• [Instructions for the task]: Please return only the lines from the one holding "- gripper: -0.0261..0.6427" through the one holding "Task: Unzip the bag", exactly as they appear in the records below, both ends included.

⁂

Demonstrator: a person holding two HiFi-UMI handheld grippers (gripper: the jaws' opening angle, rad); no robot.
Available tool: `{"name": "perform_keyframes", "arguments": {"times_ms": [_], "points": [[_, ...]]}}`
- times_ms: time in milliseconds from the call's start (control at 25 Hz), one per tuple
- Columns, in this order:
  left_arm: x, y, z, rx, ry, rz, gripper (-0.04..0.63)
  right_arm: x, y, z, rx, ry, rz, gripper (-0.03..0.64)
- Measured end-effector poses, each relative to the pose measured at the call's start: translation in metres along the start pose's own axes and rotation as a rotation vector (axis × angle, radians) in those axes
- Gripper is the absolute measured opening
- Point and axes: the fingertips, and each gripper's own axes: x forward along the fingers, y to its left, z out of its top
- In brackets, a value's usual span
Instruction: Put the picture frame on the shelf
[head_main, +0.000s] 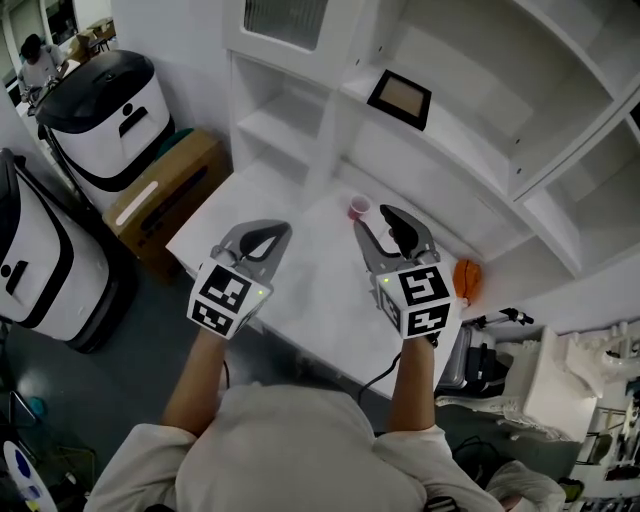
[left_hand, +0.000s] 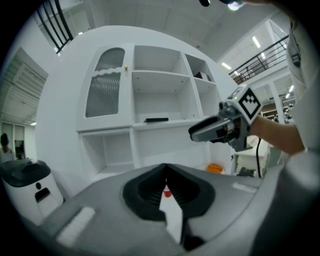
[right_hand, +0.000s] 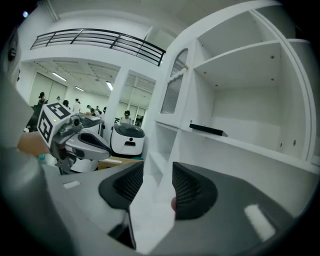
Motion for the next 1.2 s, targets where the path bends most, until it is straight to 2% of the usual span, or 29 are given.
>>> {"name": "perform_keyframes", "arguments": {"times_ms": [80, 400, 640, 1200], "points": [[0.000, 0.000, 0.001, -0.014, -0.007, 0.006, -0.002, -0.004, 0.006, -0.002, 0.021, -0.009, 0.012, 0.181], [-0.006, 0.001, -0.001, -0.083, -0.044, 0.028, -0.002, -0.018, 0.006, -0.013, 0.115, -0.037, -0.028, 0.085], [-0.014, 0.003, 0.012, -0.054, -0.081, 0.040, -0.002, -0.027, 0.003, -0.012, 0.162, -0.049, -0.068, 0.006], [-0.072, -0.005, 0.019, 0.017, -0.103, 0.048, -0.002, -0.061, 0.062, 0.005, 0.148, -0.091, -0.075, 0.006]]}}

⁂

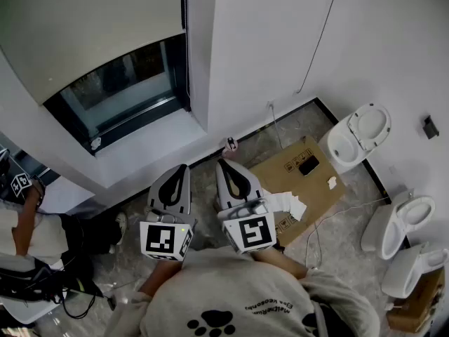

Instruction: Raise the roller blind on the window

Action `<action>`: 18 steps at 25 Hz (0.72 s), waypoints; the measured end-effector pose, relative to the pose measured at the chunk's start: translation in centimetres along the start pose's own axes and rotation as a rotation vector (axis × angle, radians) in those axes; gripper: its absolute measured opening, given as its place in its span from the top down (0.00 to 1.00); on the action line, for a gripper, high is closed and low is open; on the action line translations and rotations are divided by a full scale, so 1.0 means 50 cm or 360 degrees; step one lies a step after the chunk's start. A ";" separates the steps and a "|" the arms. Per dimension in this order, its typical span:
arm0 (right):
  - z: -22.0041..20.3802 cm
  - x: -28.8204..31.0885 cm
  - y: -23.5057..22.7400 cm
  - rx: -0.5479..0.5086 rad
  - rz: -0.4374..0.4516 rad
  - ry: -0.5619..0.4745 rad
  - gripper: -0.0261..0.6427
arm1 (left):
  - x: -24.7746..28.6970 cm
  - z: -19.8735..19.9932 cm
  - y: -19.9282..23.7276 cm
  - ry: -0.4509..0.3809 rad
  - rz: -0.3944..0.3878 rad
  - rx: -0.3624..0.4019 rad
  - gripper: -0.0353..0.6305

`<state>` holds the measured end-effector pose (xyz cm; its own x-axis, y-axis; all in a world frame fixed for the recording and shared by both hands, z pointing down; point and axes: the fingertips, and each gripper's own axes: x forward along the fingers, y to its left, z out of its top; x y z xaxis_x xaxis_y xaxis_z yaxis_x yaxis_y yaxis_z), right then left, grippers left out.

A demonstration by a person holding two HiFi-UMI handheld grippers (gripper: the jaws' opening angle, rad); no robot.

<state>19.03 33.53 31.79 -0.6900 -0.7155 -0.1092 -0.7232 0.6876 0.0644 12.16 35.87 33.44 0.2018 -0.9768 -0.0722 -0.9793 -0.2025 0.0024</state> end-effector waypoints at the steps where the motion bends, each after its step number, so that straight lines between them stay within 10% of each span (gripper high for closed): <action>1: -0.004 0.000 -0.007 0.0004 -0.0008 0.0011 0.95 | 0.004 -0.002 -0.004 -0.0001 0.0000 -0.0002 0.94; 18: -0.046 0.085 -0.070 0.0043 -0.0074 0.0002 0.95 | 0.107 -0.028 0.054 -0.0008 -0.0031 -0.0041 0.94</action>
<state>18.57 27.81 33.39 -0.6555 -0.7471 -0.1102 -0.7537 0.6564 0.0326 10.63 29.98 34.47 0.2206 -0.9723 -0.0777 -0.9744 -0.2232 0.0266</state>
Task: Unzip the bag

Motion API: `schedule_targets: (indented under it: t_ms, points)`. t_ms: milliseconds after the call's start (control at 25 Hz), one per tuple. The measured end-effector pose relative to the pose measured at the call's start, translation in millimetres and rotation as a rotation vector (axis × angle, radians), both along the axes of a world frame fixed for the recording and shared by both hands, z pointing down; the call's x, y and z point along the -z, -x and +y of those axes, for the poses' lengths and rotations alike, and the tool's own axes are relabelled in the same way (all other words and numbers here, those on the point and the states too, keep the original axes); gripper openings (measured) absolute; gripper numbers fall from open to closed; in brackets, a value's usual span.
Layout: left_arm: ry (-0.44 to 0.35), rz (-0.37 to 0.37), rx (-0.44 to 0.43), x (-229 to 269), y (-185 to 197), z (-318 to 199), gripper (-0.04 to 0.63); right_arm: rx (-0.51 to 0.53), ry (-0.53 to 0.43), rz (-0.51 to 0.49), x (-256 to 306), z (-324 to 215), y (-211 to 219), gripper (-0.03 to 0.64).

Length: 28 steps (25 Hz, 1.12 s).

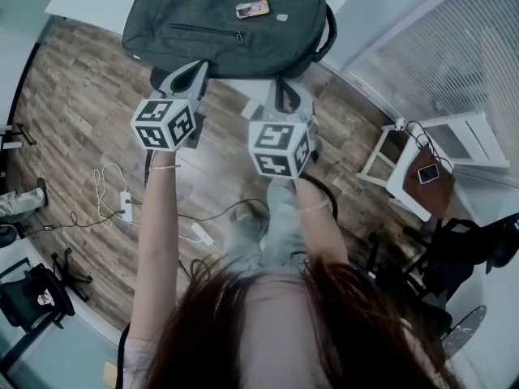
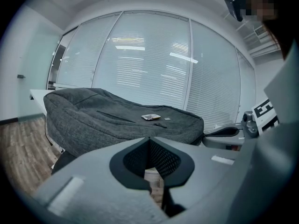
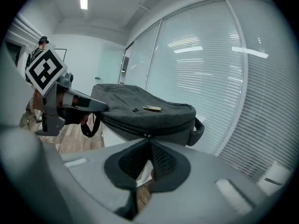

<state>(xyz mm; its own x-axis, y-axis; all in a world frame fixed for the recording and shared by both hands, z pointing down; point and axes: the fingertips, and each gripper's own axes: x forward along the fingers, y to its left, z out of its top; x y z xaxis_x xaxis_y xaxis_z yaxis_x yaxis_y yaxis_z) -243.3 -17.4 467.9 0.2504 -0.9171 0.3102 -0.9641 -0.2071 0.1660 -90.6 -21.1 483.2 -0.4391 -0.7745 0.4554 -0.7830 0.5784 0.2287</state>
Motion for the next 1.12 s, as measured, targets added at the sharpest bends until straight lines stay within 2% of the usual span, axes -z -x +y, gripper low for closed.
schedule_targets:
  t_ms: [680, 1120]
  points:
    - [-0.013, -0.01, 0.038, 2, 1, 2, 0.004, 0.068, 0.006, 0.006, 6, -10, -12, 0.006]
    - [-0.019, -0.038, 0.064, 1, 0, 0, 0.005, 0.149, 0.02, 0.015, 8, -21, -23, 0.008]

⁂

• [Output below]:
  - gripper: -0.0261..0.6427
arm1 (left):
  - x: -24.7746..28.6970 cm
  - z: -19.8735..19.9932 cm
  - y: -19.9282..23.7276 cm
  - ry: -0.4509..0.3809 rad
  - rz: -0.3944..0.3878 rad
  - rx: -0.3624..0.4019 rad
  - gripper: -0.0353..0.6305

`<state>` holds the measured end-effector pose (xyz cm; its own x-axis, y-axis; all in a world frame fixed for the recording and shared by both hands, z pointing down; point and axes: the fingertips, and each gripper's own axes: x forward along the fingers, y to its left, z out of its top; x y z xaxis_x xaxis_y xaxis_z yaxis_x yaxis_y yaxis_z), right then left, grippers left out.

A demonstration by a person holding two HiFi-UMI handheld grippers (gripper: the jaws' opening angle, rad); no robot.

<state>19.03 33.53 31.79 -0.6900 -0.7155 -0.1092 -0.7232 0.6876 0.0644 12.16 35.87 33.44 0.2018 -0.9768 -0.0722 -0.9793 -0.2025 0.0024</state> end-effector waypoints at the steps where the motion bends, each after its step number, so that straight lines between them stay within 10% of each span (gripper high for closed): <action>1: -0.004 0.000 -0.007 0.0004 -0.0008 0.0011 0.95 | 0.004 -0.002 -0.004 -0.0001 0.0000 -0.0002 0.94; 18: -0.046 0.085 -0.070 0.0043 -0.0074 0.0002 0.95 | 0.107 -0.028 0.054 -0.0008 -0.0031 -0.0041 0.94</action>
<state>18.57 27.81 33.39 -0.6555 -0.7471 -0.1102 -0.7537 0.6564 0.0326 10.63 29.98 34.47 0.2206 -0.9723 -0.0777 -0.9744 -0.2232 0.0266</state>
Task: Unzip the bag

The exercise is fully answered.